- _WHAT TO PRODUCE_: In the records below, find the line that contains "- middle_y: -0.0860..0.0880" and the line that contains "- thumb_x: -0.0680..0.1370", then retype exactly those two lines and every line between them.
___ PROVIDED ENTRIES ___
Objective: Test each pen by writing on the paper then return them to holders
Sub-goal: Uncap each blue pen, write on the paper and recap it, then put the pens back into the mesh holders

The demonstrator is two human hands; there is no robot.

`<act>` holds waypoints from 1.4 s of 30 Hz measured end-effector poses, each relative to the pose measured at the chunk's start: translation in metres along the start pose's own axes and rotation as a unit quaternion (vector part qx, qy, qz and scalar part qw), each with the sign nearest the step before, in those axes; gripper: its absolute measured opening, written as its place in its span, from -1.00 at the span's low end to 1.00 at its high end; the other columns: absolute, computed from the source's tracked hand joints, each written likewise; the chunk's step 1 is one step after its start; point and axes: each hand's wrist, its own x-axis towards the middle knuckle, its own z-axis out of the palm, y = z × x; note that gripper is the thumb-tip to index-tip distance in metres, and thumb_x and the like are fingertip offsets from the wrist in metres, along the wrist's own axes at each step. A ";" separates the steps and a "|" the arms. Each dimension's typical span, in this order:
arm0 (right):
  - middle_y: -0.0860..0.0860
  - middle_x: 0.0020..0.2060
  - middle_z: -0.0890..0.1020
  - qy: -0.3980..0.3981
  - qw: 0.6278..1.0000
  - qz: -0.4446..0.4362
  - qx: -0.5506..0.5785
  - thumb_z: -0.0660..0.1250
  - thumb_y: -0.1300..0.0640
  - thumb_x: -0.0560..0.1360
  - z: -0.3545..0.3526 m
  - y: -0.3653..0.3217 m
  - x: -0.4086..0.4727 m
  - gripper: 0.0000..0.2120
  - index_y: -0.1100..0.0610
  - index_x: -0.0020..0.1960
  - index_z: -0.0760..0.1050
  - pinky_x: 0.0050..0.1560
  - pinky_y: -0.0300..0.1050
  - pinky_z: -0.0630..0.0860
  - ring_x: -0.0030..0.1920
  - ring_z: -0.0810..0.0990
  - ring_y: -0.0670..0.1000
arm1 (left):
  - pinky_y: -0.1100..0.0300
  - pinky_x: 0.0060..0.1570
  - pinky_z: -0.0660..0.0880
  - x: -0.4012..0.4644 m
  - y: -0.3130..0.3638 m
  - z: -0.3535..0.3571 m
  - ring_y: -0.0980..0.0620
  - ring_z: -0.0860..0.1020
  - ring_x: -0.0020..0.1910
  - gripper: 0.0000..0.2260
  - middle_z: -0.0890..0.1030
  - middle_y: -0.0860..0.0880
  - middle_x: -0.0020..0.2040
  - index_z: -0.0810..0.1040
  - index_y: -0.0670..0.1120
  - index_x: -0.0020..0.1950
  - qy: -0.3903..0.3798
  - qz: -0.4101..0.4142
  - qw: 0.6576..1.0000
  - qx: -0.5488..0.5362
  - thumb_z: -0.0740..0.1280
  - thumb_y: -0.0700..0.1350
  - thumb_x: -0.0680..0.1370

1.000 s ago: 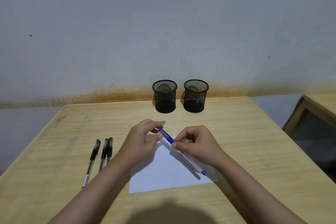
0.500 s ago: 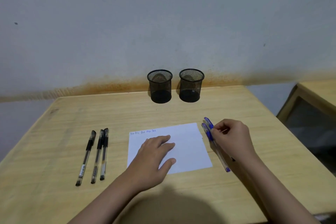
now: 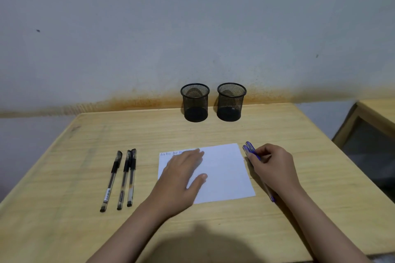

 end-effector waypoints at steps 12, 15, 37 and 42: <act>-0.02 -0.14 0.60 -0.003 0.998 -0.028 -0.055 0.44 0.10 0.39 0.007 -0.004 -0.002 -0.78 0.11 0.01 0.57 -0.26 -0.10 0.47 -0.19 0.54 -0.02 | -0.18 0.20 0.31 -0.020 -0.051 -0.065 -0.32 0.31 0.31 -0.15 0.34 -0.30 0.32 0.09 -0.22 0.45 0.144 -0.413 0.889 0.135 0.42 0.18 0.38; 0.00 -0.14 0.62 -0.006 0.998 -0.024 -0.064 0.44 0.14 0.39 0.006 -0.005 0.000 -0.80 0.12 0.00 0.57 -0.28 -0.12 0.44 -0.19 0.55 0.01 | -0.19 0.17 0.33 -0.020 -0.059 -0.066 -0.33 0.33 0.29 -0.22 0.41 -0.27 0.29 0.12 -0.22 0.45 0.151 -0.410 0.891 0.125 0.44 0.05 0.41; 0.11 -0.42 0.57 -0.065 0.975 0.117 0.178 0.47 0.30 0.39 -0.022 -0.040 0.056 -0.97 0.26 -0.18 0.63 -0.34 -0.14 0.41 -0.43 0.47 0.05 | 0.48 -0.46 0.41 0.029 -0.045 -0.081 0.05 0.58 -0.23 -0.80 0.62 -0.11 -0.09 0.56 -0.14 0.10 0.213 -0.266 0.924 -0.174 0.31 -0.31 0.51; 0.11 -0.34 0.58 -0.061 0.949 0.094 0.296 0.45 0.32 0.39 -0.029 -0.083 0.095 -0.85 0.27 -0.04 0.62 -0.32 -0.15 0.46 -0.39 0.48 0.03 | 0.32 -0.37 0.46 0.077 -0.026 -0.091 0.00 0.55 -0.27 -0.83 0.60 -0.13 -0.23 0.56 -0.07 0.01 0.222 -0.192 0.939 -0.182 0.29 -0.31 0.52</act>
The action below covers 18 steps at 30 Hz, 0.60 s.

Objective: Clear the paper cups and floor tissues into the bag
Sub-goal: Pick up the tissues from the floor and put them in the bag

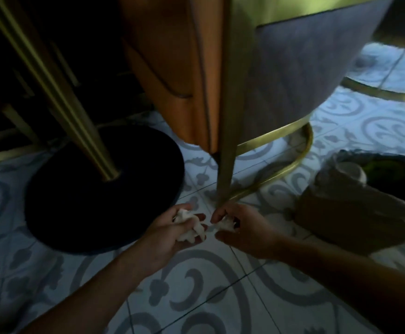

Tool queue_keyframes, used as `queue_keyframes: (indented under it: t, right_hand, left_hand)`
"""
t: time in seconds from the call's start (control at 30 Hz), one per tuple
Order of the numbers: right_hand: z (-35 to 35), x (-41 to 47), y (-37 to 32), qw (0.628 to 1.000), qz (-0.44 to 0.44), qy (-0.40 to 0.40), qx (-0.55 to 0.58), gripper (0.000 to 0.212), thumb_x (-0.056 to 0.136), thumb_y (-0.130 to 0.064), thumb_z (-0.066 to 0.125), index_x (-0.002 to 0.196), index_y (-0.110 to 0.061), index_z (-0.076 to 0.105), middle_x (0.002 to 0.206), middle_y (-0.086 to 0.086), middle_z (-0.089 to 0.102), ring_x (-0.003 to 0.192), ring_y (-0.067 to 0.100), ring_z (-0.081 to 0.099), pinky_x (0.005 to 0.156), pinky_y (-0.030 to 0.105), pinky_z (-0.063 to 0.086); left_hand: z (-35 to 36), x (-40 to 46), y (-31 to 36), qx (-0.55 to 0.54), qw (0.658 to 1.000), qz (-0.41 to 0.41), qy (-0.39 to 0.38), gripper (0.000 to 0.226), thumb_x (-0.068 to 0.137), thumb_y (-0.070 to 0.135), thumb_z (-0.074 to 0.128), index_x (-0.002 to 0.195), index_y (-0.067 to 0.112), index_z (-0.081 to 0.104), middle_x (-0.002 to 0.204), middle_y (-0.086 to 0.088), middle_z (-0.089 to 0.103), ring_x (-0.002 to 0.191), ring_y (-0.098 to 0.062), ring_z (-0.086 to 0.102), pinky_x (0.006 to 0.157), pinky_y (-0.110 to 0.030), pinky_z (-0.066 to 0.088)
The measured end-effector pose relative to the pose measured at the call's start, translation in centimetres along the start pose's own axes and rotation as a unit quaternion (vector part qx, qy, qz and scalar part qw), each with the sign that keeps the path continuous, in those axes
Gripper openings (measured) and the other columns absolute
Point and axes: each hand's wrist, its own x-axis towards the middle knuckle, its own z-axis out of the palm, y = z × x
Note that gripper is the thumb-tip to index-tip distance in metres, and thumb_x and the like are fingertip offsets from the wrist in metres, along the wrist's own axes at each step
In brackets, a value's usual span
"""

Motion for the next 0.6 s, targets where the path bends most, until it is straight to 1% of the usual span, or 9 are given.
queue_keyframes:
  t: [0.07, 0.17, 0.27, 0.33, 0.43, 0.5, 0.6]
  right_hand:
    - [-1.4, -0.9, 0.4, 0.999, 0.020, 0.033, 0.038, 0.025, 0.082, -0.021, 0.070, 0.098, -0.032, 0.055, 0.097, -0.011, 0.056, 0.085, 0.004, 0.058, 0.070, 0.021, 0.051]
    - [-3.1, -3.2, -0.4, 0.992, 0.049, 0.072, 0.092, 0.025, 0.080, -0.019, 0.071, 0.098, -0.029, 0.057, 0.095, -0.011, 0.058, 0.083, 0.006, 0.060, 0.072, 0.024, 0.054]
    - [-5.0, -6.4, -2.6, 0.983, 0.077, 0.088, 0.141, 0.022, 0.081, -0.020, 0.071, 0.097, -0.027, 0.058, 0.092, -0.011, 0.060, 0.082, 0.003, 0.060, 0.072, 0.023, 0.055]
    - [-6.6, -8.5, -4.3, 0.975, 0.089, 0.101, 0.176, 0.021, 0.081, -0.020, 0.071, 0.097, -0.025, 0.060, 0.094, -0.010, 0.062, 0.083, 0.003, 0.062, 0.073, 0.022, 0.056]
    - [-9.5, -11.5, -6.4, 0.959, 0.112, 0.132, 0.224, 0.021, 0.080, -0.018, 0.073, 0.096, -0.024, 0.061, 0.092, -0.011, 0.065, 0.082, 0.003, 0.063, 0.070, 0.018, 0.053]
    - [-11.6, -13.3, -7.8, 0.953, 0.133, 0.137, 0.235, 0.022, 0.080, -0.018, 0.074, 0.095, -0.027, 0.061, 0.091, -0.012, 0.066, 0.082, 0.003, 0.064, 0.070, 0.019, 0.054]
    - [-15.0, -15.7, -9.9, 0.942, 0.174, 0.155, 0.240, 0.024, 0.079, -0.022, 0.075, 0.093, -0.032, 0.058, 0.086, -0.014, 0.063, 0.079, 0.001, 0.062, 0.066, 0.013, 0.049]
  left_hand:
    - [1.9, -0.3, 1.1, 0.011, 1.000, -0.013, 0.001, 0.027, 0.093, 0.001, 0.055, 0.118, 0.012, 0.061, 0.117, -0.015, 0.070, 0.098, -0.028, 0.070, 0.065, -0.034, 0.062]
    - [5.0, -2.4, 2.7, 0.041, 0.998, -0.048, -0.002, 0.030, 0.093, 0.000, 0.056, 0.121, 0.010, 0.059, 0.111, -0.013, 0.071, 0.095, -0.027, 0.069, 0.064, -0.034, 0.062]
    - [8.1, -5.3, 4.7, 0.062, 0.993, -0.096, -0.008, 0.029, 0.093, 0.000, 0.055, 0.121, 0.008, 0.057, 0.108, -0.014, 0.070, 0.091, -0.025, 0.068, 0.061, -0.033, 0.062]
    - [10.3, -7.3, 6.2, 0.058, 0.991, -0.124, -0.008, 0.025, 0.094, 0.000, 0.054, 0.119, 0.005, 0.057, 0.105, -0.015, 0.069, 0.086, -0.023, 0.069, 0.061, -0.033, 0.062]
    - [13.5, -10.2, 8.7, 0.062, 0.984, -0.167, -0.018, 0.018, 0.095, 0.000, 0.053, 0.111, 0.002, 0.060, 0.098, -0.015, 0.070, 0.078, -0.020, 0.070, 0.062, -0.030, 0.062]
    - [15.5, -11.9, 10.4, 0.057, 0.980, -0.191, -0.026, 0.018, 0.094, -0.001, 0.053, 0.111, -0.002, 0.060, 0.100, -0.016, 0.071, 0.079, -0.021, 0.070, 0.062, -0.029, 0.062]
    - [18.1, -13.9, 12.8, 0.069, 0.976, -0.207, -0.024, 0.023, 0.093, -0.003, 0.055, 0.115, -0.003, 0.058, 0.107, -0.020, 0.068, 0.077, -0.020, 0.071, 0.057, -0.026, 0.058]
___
- _TASK ANSWER_:
  - middle_y: -0.0860..0.0880
  - middle_x: -0.0020..0.2040
  - index_z: -0.0810..0.1040
  - index_y: -0.0670..0.1120
  - index_x: -0.0020..0.1950
  - qy: -0.3903..0.3798
  - qz: -0.4101..0.4142
  - qw: 0.6576..1.0000
  - qx: -0.5488..0.5362
  - thumb_z: -0.0740..0.1280
  - thumb_y: -0.0700..0.1350
  - thumb_x: -0.0680..0.1370

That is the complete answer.